* [DIRECTIONS FOR THIS TASK]: Among the entries below, one line contains "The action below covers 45" and another contains "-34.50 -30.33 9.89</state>". Transcribe those two lines and every line between them, exactly.

*** Opening of DATA SUPPLIED ***

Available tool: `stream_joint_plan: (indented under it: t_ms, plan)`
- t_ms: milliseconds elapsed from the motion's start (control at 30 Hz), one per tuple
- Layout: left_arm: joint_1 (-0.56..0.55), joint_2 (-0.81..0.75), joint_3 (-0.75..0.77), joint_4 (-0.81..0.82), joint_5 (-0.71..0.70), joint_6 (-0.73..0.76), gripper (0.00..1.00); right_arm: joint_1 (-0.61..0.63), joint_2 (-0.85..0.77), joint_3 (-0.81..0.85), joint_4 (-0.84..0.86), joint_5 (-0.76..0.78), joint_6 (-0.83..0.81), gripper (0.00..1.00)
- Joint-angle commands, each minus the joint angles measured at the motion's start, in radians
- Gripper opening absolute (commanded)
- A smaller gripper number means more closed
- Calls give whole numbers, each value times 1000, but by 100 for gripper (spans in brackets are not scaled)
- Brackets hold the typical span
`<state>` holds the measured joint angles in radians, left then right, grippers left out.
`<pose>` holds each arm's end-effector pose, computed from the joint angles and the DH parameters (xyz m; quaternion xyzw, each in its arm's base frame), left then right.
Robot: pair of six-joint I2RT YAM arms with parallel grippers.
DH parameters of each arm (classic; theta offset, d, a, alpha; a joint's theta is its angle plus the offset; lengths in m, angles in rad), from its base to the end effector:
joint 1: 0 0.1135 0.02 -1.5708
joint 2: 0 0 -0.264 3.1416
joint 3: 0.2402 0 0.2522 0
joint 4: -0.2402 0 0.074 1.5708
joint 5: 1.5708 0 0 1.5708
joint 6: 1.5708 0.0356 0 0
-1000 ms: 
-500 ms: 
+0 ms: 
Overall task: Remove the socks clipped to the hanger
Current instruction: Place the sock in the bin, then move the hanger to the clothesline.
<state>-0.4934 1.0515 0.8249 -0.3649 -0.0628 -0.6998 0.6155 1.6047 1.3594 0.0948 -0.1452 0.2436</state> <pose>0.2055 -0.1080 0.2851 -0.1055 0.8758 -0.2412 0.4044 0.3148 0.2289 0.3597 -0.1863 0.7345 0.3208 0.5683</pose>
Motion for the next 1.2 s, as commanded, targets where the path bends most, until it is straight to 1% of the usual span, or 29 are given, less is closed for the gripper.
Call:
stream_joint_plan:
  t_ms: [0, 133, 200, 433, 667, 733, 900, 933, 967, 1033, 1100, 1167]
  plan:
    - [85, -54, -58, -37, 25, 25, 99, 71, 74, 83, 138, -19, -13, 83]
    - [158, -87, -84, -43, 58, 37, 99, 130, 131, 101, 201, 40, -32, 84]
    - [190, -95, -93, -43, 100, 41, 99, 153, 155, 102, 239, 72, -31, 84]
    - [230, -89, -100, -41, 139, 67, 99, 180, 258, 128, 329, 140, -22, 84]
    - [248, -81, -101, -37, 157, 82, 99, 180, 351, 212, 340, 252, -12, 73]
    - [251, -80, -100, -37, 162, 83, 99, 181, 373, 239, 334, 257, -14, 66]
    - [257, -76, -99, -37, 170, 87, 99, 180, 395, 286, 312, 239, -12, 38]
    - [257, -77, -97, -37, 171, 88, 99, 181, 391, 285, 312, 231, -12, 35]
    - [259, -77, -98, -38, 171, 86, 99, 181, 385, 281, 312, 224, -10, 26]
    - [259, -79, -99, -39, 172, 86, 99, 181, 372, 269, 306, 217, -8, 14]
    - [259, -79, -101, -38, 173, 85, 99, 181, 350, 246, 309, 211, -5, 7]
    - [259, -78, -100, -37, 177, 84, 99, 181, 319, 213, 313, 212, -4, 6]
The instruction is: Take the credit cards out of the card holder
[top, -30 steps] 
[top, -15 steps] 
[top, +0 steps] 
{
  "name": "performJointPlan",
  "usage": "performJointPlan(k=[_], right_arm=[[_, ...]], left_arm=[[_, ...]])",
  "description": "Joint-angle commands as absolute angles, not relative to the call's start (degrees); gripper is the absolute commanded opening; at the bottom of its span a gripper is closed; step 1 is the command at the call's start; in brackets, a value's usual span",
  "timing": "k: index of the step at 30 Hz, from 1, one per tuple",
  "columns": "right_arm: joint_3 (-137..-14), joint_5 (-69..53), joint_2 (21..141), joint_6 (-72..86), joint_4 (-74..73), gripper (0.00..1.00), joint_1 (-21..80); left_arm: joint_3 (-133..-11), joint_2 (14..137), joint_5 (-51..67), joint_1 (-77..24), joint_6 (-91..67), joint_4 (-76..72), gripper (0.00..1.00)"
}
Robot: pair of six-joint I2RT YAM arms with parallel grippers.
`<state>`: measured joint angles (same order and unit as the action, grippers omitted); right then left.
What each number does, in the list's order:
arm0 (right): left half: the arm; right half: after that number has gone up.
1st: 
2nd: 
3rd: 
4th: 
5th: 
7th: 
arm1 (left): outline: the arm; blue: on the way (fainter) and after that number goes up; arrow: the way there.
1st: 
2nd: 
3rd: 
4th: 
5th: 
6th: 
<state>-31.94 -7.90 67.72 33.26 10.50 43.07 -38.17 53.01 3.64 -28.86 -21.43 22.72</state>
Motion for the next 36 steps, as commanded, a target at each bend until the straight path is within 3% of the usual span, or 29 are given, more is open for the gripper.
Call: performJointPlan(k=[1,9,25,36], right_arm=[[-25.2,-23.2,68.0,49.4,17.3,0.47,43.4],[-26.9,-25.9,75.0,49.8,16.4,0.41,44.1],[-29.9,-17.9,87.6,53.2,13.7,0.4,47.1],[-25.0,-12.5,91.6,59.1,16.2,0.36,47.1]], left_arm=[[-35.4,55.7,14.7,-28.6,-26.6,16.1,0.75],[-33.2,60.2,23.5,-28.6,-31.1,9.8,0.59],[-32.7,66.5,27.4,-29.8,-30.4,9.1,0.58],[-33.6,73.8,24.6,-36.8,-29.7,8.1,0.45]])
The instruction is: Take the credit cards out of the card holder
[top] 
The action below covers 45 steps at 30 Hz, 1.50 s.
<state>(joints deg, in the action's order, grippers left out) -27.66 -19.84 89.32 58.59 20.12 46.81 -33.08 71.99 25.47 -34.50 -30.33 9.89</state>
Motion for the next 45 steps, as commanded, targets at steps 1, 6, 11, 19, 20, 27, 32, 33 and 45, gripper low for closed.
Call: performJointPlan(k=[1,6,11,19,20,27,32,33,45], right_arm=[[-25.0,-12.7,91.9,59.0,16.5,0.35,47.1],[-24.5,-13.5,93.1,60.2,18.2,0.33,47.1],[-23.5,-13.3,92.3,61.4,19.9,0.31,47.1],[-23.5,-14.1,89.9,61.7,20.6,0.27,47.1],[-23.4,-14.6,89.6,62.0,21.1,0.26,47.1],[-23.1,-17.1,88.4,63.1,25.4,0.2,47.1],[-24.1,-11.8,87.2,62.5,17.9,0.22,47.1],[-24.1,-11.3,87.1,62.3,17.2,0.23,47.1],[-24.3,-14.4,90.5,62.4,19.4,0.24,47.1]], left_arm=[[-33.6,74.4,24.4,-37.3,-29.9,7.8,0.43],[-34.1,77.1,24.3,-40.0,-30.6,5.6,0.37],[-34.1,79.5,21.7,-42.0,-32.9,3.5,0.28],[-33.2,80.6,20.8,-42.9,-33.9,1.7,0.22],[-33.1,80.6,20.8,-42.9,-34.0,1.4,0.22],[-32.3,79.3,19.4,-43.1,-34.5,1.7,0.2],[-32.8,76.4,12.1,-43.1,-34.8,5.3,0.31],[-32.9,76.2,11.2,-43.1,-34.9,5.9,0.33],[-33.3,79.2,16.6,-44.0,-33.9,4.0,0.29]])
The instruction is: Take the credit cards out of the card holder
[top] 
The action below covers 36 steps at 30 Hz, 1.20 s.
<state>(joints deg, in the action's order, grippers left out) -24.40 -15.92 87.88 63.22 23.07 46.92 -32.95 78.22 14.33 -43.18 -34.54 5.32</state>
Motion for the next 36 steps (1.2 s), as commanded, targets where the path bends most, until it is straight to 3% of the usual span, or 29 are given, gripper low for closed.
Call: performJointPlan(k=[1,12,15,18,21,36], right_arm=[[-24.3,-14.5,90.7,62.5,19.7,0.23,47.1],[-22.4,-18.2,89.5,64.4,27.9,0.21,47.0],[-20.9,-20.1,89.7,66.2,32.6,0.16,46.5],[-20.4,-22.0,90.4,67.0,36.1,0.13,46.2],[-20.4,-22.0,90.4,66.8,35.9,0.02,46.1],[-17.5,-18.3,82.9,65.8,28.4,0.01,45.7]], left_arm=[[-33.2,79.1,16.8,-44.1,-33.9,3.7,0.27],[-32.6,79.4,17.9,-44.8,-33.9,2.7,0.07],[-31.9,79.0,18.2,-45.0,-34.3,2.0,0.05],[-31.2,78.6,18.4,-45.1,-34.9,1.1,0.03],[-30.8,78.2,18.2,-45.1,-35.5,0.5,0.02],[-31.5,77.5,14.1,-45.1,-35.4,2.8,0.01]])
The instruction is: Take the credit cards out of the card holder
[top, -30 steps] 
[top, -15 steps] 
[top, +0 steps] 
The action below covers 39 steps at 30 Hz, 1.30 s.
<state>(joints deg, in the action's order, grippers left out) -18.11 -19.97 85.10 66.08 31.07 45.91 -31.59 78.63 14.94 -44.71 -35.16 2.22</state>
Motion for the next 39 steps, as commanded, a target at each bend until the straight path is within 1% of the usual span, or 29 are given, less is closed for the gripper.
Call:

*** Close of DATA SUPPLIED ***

* [OUTPUT OF THE TASK]:
The action below covers 45 steps at 30 Hz, 1.50 s.
<state>(joints deg, in the action's order, grippers left out) -27.66 -19.84 89.32 58.59 20.12 46.81 -33.08 71.99 25.47 -34.50 -30.33 9.89</state>

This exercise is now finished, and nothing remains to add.